Q: Why did you choose to work at AT&T?
A: A long-time geek, I’ve always enjoyed techy things. I went to a technical trade high school, and initially, planned to study computer sciences in college. However, there was another part of me that wanted to sharpen my political acumen. I wanted to help create civic change and contribute to policy reform, so I decided to major in political science. When I graduated in 2010 with my bachelor’s degree, the telecom industry was extremely alluring to me. The maturation of the iPhone, the prevalence of the Internet and the endless possibilities of the industry drew me toward AT&T.
Q: Who were some of your childhood heroes?
A: My dad has always been one of my heroes. He’s a Baltimore City police officer and has put his life on the line to provide for our family. After almost 30 years as a patrolman in one of the roughest districts of Baltimore, he will retire this year. I’m very proud of his accomplishments. He inspired me as a child, and now even more as an adult.

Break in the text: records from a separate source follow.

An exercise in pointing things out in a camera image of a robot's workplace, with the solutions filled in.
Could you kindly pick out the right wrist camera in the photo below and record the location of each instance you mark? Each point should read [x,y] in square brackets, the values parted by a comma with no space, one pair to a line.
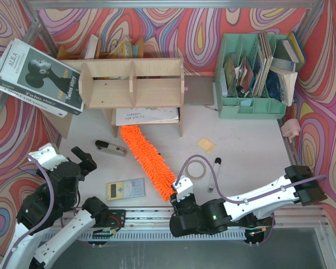
[183,188]

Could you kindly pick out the open book in organizer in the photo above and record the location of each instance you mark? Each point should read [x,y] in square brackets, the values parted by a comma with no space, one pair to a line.
[287,80]

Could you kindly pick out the blue yellow book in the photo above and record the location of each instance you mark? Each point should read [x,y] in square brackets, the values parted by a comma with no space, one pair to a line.
[290,49]

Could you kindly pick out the pink piggy figure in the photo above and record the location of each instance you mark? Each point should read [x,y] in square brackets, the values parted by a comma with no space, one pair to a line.
[291,129]

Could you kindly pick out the grey laptop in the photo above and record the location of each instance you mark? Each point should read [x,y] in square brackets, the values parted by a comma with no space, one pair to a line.
[199,90]

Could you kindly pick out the yellow blue calculator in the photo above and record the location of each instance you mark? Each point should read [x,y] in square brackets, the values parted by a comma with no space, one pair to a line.
[126,189]

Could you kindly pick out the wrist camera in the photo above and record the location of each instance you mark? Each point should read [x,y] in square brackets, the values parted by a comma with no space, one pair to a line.
[183,188]
[47,156]

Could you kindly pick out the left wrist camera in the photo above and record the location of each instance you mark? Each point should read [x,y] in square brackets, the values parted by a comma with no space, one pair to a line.
[47,156]

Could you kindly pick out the green plastic file organizer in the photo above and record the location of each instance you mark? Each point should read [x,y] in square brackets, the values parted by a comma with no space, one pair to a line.
[240,77]

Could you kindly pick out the wooden bookshelf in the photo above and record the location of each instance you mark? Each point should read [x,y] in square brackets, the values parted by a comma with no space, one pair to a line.
[109,84]

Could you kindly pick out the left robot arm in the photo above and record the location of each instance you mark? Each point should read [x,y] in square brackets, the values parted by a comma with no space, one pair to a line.
[41,209]

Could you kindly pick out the Twins story magazine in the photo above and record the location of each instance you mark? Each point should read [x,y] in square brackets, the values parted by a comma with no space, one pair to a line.
[39,79]

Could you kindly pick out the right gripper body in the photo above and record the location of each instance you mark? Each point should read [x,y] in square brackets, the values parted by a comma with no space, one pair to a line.
[183,206]

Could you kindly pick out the white black stapler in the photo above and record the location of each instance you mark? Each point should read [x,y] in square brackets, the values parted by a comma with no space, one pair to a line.
[111,148]

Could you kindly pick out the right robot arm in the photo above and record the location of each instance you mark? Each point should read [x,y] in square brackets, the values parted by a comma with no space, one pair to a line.
[248,210]

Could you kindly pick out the yellow sticky note pad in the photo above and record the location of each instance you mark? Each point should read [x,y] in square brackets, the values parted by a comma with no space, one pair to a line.
[206,145]

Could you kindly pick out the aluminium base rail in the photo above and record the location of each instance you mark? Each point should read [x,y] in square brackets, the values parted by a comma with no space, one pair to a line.
[293,216]

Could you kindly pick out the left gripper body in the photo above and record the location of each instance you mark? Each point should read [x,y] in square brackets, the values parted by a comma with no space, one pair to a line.
[82,161]

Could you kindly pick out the clear tape roll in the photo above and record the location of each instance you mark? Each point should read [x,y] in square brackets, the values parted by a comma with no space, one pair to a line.
[195,169]

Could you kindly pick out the spiral notebook under shelf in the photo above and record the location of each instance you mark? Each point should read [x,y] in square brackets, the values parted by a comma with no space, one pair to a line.
[132,116]

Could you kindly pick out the orange chenille duster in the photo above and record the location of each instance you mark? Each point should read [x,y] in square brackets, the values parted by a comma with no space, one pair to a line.
[150,160]

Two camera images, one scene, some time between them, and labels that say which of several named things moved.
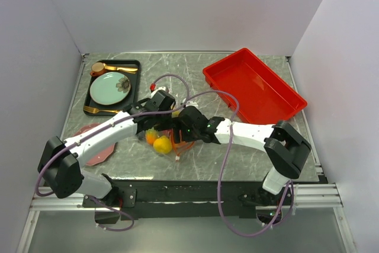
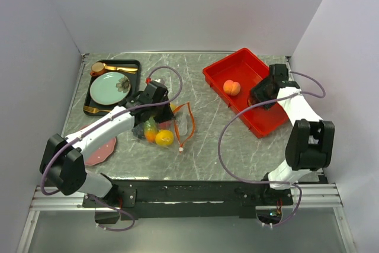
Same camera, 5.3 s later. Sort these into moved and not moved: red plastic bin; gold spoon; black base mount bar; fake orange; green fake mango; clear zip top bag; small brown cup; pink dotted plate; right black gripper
Moved: fake orange; right black gripper; clear zip top bag
Not moved: green fake mango; pink dotted plate; gold spoon; small brown cup; red plastic bin; black base mount bar
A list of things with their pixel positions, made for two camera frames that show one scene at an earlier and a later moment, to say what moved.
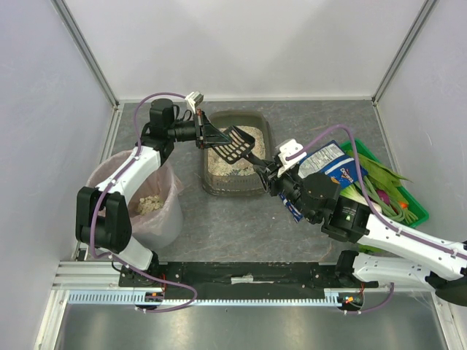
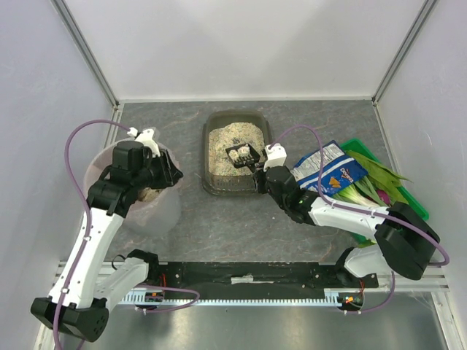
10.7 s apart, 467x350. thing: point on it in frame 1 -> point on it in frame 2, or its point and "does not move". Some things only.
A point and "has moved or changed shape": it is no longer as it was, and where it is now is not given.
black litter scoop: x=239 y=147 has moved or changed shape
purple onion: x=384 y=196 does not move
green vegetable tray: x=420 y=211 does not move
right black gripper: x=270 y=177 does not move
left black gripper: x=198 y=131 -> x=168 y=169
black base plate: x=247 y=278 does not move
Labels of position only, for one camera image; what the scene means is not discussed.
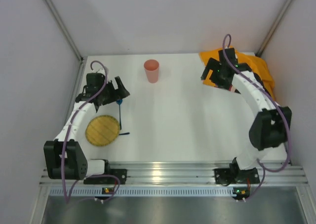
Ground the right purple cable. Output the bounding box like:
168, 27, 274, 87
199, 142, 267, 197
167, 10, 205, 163
223, 34, 292, 202

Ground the slotted grey cable duct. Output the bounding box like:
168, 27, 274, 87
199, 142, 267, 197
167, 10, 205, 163
49, 186, 250, 197

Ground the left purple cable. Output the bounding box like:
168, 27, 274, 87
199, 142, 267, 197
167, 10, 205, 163
61, 60, 121, 204

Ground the aluminium rail frame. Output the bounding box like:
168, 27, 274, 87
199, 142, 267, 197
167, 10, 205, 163
39, 161, 309, 186

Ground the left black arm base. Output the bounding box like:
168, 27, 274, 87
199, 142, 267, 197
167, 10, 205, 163
83, 169, 127, 185

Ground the orange cartoon mouse cloth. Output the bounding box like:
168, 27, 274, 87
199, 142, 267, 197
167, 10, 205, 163
199, 48, 275, 99

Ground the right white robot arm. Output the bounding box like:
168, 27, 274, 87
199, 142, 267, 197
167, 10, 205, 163
199, 47, 292, 186

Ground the purple cable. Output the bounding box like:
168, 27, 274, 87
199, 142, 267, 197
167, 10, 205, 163
223, 34, 292, 202
61, 60, 121, 204

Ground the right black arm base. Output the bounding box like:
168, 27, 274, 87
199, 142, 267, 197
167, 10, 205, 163
214, 168, 260, 186

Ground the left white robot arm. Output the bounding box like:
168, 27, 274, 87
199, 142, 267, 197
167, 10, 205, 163
43, 73, 130, 180

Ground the blue metallic spoon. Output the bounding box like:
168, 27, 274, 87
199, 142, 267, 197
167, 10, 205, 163
116, 99, 123, 130

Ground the round woven bamboo plate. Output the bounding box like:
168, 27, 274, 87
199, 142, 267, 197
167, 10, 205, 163
85, 115, 120, 147

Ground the pink plastic cup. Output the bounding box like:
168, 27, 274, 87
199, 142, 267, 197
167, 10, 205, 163
144, 59, 159, 84

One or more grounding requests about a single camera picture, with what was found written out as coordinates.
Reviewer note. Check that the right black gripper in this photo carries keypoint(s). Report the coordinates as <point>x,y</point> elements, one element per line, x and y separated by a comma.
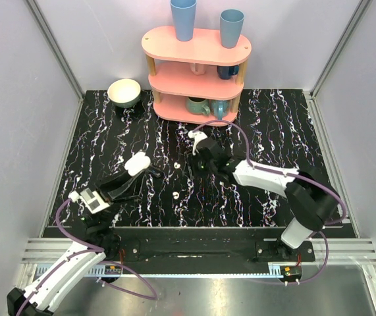
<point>193,162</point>

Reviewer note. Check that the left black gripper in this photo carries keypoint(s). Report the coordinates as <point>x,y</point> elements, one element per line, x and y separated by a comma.
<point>109,188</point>

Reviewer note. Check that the white oval charging case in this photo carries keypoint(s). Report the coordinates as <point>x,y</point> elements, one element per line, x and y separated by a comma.
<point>137,163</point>

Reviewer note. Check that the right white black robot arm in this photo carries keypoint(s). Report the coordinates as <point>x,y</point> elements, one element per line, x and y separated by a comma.
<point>311,199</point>

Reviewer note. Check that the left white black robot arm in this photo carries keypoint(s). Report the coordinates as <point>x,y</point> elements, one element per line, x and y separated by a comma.
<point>99,242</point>

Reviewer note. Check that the blue butterfly ceramic mug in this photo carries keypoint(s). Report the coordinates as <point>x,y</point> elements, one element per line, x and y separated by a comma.
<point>220,108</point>

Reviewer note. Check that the green speckled ceramic mug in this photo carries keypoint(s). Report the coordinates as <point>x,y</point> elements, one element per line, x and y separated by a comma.
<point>198,106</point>

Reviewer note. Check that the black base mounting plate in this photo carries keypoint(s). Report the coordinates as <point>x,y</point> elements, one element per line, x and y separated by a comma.
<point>182,245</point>

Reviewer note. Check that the pink three-tier wooden shelf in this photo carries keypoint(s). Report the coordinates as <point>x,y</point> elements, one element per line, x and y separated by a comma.
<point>172,81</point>

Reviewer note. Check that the dark blue ceramic mug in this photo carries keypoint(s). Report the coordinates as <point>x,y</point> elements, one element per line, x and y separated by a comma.
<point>226,72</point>

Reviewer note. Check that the pink ceramic mug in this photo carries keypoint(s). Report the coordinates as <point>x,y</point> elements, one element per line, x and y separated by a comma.
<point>198,69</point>

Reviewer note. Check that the green white ceramic bowl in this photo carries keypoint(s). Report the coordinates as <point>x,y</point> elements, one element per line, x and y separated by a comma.
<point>124,93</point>

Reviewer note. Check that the grey blue tall cup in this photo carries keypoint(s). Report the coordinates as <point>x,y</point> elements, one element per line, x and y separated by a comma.
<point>231,23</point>

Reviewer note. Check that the light blue tall cup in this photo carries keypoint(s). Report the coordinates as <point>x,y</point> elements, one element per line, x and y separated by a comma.
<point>183,14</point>

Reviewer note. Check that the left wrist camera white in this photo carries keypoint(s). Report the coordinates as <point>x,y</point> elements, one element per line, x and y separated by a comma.
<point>91,199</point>

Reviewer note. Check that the aluminium frame rail front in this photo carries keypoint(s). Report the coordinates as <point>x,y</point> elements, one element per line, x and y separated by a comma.
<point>265,271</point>

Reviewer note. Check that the right aluminium corner post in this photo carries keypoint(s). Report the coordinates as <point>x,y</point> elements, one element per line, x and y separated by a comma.
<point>345,37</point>

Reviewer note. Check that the aluminium corner post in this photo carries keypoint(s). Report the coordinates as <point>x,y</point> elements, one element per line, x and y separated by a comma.
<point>48,35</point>
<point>345,37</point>

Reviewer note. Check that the left aluminium corner post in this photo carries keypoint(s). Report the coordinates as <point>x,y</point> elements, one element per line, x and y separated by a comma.
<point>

Q: What are some of the defining cultural moments you’ve experienced during your lifetime?
A: As a child, I was very involved in the community through church and the Boys and Girls Club. In college, I was honored to participate in a highly selective student leadership program through the Thurgood Marshall College Fund. As a young professional, I have served as a founding member of a non-profit called oxyGEN, Inc. And recently, I was selected by HBCU Buzz as one of the Top 30 Under 30, an award that honors 30 generation Y stellar millennials from Historically Black Colleges and Universities.
Q: What are some of your hopes for future generations?
A: I have always been a strong and vocal advocate for gender equality and diversity in STEM fields. My hope is future generations – that regardless of where they are from, or how high the stakes— have confidence to believe they can succeed.
Q: What does Black History mean to you?
A: It’s the “smiles and the tears” from my ancestors’ journey that make these opportunities possible today. And they don’t go unappreciated. Black history is a prideful story that we should all learn.